**Directions for this task**
From the entries below, copy exactly the lines from the one that contains "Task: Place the" through the one that contains "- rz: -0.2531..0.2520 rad", both included, and only those.

(Records from a data collection)

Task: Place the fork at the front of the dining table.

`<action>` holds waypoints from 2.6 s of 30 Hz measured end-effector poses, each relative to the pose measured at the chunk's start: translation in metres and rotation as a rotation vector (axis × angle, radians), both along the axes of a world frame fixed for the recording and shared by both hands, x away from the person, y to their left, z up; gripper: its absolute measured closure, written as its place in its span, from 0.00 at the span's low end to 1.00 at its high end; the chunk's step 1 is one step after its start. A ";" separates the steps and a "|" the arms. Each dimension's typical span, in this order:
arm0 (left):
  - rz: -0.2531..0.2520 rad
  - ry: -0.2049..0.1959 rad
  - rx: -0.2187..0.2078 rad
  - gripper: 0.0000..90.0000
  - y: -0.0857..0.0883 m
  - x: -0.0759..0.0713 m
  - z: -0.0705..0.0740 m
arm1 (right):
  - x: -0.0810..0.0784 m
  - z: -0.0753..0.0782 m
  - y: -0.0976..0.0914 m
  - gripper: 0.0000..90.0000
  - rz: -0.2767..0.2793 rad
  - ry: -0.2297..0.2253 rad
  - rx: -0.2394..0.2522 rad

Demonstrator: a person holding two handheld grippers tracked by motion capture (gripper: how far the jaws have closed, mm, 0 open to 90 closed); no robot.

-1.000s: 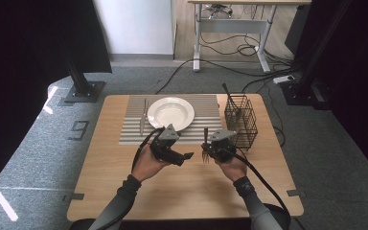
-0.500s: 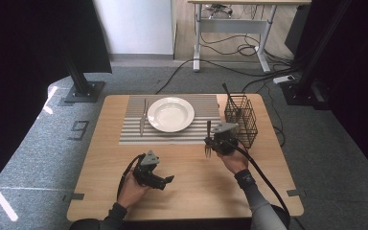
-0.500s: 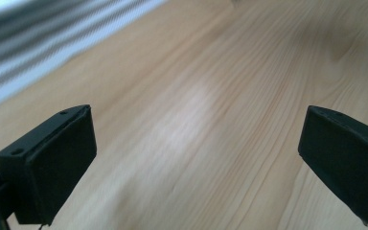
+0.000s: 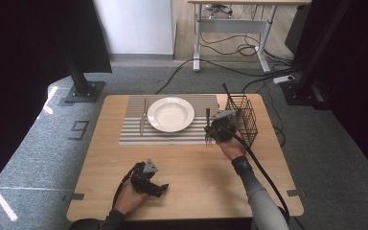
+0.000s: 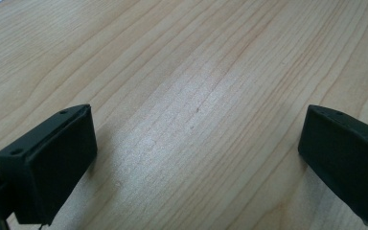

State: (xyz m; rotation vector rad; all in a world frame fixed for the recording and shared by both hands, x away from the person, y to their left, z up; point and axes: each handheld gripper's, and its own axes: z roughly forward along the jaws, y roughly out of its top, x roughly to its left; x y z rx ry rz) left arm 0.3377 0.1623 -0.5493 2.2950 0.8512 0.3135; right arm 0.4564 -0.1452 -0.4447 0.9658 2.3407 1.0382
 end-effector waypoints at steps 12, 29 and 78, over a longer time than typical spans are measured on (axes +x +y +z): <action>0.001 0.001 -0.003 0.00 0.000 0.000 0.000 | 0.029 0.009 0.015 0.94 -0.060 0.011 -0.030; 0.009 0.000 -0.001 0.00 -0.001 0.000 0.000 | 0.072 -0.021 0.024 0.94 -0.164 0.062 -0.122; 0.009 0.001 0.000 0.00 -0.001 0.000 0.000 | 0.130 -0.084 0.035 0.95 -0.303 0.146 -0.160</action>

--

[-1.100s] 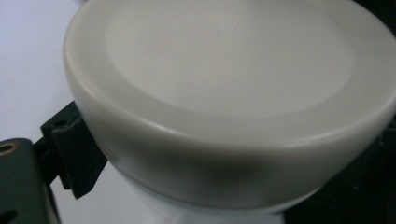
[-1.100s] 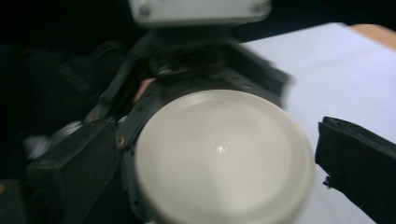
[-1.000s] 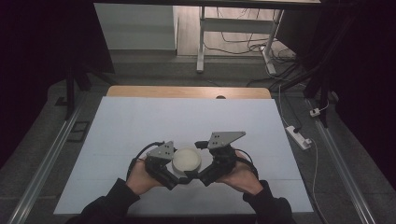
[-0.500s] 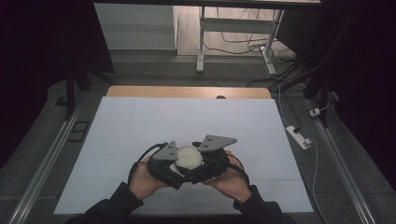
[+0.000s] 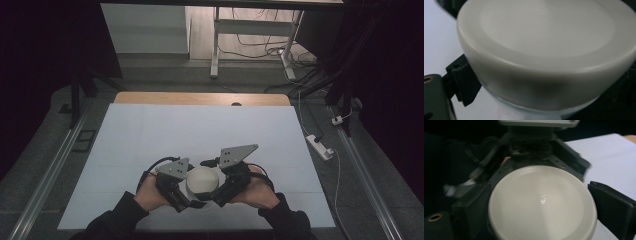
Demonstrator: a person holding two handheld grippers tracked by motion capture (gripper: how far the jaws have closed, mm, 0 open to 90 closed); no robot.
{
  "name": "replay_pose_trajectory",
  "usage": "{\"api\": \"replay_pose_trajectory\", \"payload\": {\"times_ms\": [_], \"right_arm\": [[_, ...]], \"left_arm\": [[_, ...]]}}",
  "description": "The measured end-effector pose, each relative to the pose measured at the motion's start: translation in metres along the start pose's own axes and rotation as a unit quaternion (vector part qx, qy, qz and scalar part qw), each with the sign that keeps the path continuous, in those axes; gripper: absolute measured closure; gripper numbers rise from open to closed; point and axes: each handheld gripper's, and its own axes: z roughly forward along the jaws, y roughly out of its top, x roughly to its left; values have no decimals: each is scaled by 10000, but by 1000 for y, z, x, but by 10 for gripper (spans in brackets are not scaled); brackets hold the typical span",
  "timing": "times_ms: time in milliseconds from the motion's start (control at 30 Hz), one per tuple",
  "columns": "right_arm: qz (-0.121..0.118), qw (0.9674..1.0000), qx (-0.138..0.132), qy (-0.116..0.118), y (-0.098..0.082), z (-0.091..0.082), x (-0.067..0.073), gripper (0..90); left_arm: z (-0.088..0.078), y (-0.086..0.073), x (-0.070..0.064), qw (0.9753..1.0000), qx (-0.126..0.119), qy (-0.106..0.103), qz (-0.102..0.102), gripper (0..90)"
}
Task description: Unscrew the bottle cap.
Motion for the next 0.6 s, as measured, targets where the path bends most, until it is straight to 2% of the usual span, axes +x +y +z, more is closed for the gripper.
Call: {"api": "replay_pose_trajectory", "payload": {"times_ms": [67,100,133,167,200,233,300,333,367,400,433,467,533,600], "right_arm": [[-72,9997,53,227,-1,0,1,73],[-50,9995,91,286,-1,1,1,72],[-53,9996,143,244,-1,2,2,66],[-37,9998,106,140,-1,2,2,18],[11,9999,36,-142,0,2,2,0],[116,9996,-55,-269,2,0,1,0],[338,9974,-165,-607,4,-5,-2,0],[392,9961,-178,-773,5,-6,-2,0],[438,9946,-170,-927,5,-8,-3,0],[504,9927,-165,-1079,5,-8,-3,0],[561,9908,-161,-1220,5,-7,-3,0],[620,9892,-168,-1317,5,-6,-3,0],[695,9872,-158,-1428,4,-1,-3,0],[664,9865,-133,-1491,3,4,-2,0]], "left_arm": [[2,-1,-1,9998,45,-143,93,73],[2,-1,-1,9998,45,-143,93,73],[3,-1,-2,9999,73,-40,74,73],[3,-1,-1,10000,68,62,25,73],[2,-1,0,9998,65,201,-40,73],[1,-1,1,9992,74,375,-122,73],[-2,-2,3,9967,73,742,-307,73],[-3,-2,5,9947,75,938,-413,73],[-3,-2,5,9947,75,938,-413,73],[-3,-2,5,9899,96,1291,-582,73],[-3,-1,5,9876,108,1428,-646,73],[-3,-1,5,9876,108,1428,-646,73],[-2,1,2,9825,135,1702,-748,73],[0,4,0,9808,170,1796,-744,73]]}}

**Completed task**
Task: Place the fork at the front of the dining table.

`<action>` holds waypoints from 2.6 s of 30 Hz measured end-effector poses, each relative to the pose measured at the chunk's start: translation in metres and rotation as a rotation vector (axis × angle, radians), both along the axes of a world frame fixed for the recording and shared by both hands, x away from the person, y to their left, z up; gripper: its absolute measured closure, written as its place in its span, from 0.00 at the span's low end to 1.00 at its high end; the chunk's step 1 is one step after its start. A ";" separates the steps and a "|" the arms. Each dimension's typical span, in this order:
arm0 (left):
  - rz: -0.2531..0.2520 rad

With that, the answer is done.